Kyung Hee University, Korea University
^*Corresponding authors

NeurIPS 2025, 🏆Spotlight Paper

Paper Supplementary Code arXiv

Abstract

Effective explanations of video action recognition models should disentangle how movements unfold over time from the surrounding spatial context. However, existing methods—based on saliency—produce entangled explanations, making it unclear whether predictions rely on motion or spatial context. Language-based approaches offer structure but often fail to explain motions due to their tacit nature—intuitively understood but difficult to verbalize. To address these challenges, we propose Disentangled Action aNd Context concept-based Explainable (DANCE) video action recognition, a framework that predicts actions through disentangled concept types: motion dynamics, objects, and scenes. We define motion dynamics concepts as human pose sequences. We employ a large language model to automatically extract object and scene concepts. Built on an ante-hoc concept bottleneck design, DANCE enforces prediction through these concepts. Experiments on four datasets—KTH, Penn Action, HAA500, and UCF-101—demonstrate that DANCE significantly improves explanation clarity with competitive performance. We validate the superior interpretability of DANCE through a user study. Experimental results also show that DANCE is beneficial for model debugging, editing, and failure analysis.
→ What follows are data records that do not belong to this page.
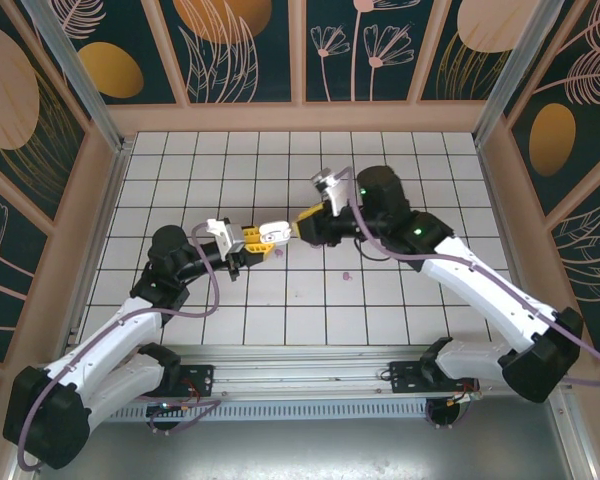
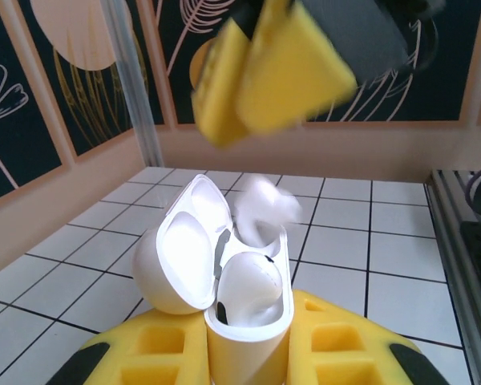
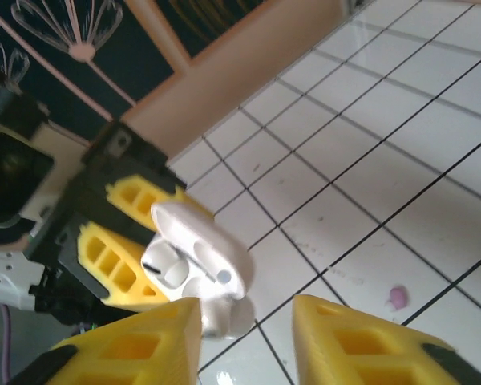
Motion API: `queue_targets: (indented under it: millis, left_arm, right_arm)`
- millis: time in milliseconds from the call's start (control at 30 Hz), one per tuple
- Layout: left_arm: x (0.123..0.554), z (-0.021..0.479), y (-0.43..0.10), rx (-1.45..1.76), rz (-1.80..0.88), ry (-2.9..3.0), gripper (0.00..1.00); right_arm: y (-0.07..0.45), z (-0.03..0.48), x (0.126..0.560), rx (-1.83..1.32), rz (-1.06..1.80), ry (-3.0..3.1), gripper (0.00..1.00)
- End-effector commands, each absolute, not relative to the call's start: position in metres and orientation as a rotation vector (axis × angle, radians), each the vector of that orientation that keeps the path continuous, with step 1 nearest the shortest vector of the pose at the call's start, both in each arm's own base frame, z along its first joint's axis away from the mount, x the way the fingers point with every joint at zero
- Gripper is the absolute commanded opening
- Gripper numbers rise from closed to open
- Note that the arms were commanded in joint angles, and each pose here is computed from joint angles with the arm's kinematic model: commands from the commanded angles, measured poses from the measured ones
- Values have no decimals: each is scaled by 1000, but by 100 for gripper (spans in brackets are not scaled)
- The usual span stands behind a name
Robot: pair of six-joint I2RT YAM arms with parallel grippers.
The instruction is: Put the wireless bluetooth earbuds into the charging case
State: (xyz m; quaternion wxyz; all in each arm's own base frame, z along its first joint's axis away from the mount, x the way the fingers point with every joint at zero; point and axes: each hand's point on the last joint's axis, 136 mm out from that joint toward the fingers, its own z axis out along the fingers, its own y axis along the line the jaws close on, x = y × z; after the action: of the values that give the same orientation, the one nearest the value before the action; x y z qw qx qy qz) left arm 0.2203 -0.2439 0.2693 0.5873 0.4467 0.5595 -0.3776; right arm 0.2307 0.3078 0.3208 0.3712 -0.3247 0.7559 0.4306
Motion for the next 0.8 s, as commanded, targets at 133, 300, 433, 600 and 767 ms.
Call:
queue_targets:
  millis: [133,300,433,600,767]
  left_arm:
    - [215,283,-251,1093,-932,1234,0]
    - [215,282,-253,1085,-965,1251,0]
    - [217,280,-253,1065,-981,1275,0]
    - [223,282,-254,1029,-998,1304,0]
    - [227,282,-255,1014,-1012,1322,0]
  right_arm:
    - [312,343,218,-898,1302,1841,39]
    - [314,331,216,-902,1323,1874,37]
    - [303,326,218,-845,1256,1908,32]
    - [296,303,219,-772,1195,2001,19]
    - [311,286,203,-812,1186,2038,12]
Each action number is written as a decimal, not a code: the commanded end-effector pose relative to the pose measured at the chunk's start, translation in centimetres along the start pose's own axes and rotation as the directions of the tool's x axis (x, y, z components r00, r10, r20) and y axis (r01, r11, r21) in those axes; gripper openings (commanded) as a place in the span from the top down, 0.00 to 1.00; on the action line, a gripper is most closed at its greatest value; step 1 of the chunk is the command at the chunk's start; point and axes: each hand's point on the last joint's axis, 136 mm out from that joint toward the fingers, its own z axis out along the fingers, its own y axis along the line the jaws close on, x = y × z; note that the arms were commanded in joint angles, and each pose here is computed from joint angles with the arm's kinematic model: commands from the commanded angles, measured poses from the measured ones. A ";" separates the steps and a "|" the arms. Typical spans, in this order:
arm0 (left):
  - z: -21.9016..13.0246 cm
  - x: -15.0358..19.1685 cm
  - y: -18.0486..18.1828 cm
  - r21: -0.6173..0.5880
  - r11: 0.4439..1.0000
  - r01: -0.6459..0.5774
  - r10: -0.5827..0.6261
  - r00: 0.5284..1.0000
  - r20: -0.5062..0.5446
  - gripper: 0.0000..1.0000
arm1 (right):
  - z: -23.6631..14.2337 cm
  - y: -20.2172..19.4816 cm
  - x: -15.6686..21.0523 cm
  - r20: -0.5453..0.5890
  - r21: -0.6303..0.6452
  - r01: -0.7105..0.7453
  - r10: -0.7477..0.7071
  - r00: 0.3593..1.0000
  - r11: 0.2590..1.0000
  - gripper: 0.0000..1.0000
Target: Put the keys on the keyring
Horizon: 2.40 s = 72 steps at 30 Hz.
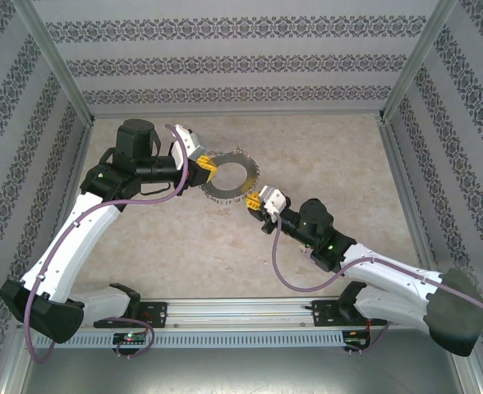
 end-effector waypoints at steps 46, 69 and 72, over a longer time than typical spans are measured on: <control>-0.1 -1.2 0.1 -0.036 0.999 -0.015 0.015 1.000 0.006 1.00 | -1.6 2.4 -3.0 0.086 -0.120 0.070 -0.060 0.995 0.990 0.90; -0.5 -1.4 -0.2 -0.050 0.999 -0.018 0.019 1.000 0.011 1.00 | -0.3 0.2 -2.4 0.038 0.022 0.140 -0.140 0.989 0.990 0.86; -0.5 -1.4 -0.1 -0.049 0.999 -0.016 0.016 1.000 0.012 1.00 | -0.1 0.2 -2.5 0.041 0.020 0.141 -0.141 0.989 0.990 0.85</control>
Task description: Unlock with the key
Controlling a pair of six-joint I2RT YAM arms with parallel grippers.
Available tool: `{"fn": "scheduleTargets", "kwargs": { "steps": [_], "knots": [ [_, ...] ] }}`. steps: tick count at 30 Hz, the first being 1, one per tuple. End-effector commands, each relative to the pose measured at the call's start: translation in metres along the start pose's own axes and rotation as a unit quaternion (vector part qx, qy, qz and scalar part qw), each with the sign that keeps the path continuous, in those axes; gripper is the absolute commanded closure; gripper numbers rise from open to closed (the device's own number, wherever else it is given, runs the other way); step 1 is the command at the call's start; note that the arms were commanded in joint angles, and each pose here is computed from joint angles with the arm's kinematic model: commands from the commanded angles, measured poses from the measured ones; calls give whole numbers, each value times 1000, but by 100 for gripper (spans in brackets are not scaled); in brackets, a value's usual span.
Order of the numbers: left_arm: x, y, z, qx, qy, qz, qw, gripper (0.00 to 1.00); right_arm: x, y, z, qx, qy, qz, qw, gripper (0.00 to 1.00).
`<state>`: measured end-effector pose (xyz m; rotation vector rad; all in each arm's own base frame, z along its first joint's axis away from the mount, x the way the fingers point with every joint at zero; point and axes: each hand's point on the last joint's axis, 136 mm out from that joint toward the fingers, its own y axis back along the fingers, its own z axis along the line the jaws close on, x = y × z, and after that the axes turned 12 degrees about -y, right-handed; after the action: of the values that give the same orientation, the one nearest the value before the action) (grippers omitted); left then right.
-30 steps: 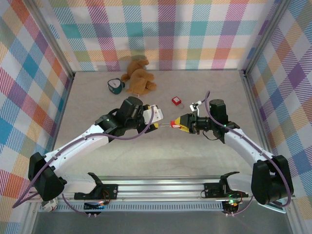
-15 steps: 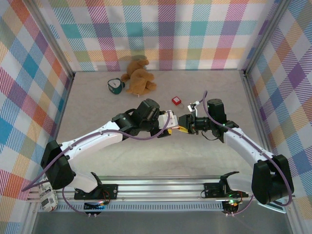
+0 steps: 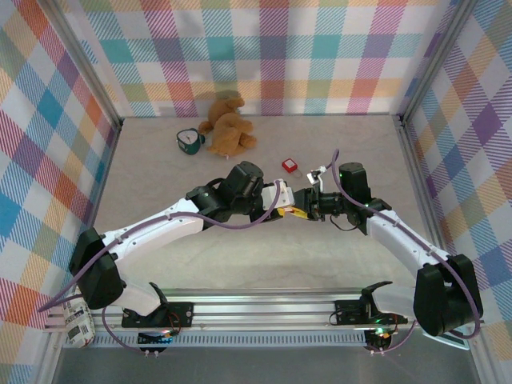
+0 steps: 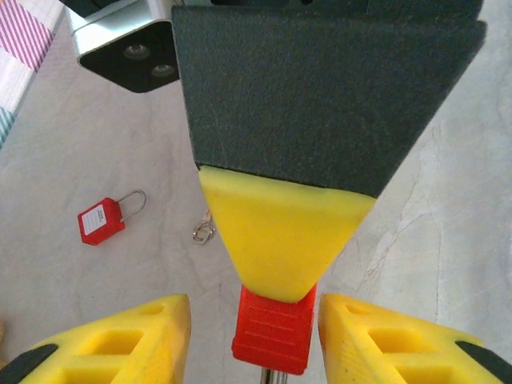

🎯 Disentangled concepts speak louder than words

🎯 Disentangled concepts speak louder than words.

💡 Existing spatio-temporal attribution methods give unstructured explanations that are hard to interpret.
🎥 In a Baseball Swing video, visual methods like 3D-saliency or VTCD can’t tell whether the model relies on motion, objects, or background.
🧠 Language-based approaches help, but motion remains tacit knowledge—understood intuitively yet hard to describe.

🚀 DANCE disentangles motion and context for clear, structured explanations:

🕺 Pose sequences → capture motion dynamics.

🏞️ Object & scene concepts → explained through text.

DANCE provides structured explanations.

Step 1. DANCE extracts spatio-temporal features from an input video using a pretrained backbone encoder.
Step 2. Three disentangled concept layers project the features into independent spaces — motion, object, and scene.
Step 3. Each layer produces interpretable activations representing distinct aspects of the action.
Step 4. The classification layer linearly combines these activations to predict the final action class.
Step 5. By separating motion dynamics from spatial context, DANCE delivers structured explanations aligned with human perception.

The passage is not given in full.